Der Anbieter eines Verkaufsangebots bei ebay kann nach den im September 2013 auf der Internet-Plattform vorfindlichen Hinweisen sein Angebot unter anderem dann vorzeitig beenden, „wenn Sie feststellen, dass Sie sich beim Einstellen des Artikels geirrt haben“. Danach ist aus der Sicht eines vernünftigen Erklärungsempfängers auf Bieterseite die Angebotsrücknahme jedenfalls dann gestattet, wenn bei Abgabe des Angebots eine fehlerhafte Vorstellung des Anbieters über ein solches Merkmal der Kaufsache vorlag, welches ihre Gebrauchstauglichkeit nicht nur unerheblich beeinflusst und sich daher auf ihren Verkehrswert auswirkt. Das ist bei einem von dem Anbieter erst nachträglich festgestellten Sachmangel in der Form eines Schadens am Katalysator, der sich durch Leistungsabfall und ein Ruckeln des Fahrzeugs bemerkbar macht, der Fall.

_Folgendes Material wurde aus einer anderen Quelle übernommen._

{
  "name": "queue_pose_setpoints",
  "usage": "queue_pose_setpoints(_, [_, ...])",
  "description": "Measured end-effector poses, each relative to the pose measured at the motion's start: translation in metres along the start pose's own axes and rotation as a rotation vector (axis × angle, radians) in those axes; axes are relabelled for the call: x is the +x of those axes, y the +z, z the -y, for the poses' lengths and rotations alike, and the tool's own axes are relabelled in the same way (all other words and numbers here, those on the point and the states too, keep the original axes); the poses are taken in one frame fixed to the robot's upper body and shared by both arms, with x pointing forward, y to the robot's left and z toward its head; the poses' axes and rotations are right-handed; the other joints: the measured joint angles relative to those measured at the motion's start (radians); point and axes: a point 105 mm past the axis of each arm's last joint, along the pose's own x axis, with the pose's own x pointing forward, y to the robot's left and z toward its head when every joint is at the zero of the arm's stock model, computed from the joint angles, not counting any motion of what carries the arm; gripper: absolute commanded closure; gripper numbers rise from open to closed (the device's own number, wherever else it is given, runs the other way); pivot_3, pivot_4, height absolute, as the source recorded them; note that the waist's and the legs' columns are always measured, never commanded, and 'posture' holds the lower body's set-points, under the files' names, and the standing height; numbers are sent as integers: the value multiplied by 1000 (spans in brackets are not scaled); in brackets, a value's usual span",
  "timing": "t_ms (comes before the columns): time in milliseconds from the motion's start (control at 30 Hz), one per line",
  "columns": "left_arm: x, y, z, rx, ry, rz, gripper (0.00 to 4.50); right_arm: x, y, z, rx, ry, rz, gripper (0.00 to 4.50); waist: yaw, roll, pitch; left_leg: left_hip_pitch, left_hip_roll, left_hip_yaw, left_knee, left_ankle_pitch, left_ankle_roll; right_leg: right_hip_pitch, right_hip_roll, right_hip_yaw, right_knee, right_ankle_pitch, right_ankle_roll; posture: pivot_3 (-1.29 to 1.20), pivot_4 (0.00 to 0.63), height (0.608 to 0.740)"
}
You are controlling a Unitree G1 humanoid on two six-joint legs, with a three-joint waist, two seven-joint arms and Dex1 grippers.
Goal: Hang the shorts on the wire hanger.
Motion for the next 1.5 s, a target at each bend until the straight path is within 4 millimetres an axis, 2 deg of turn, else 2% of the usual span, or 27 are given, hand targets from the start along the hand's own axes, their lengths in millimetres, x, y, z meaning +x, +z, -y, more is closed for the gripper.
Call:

Nach der ständigen Rechtsprechung des Bundesgerichtshofs kommt ein Kaufvertrag im Rahmen einer bei eBay durchgeführten Internetauktion durch Willenserklärungen der Parteien – Angebot und Annahme – gemäß §§ 145 ff. BGB zustande. Dabei richtet sich der Erklärungsinhalt der Willenserklärungen (§§ 133, 157 BGB) auch nach den Bestimmungen über den Vertragsschluss in den Allgemeinen Geschäftsbedingungen von eBay (nachfolgend: eBay-AGB), denen die Parteien vor der Teilnahme an der Internetauktion zugestimmt haben1. In die Auslegung der Willenserklärung des Verkäufers ist deshalb die Bestimmung von § 10 Abs. 1 eBay-AGB über das Zustandekommen eines Vertrages einzubeziehen.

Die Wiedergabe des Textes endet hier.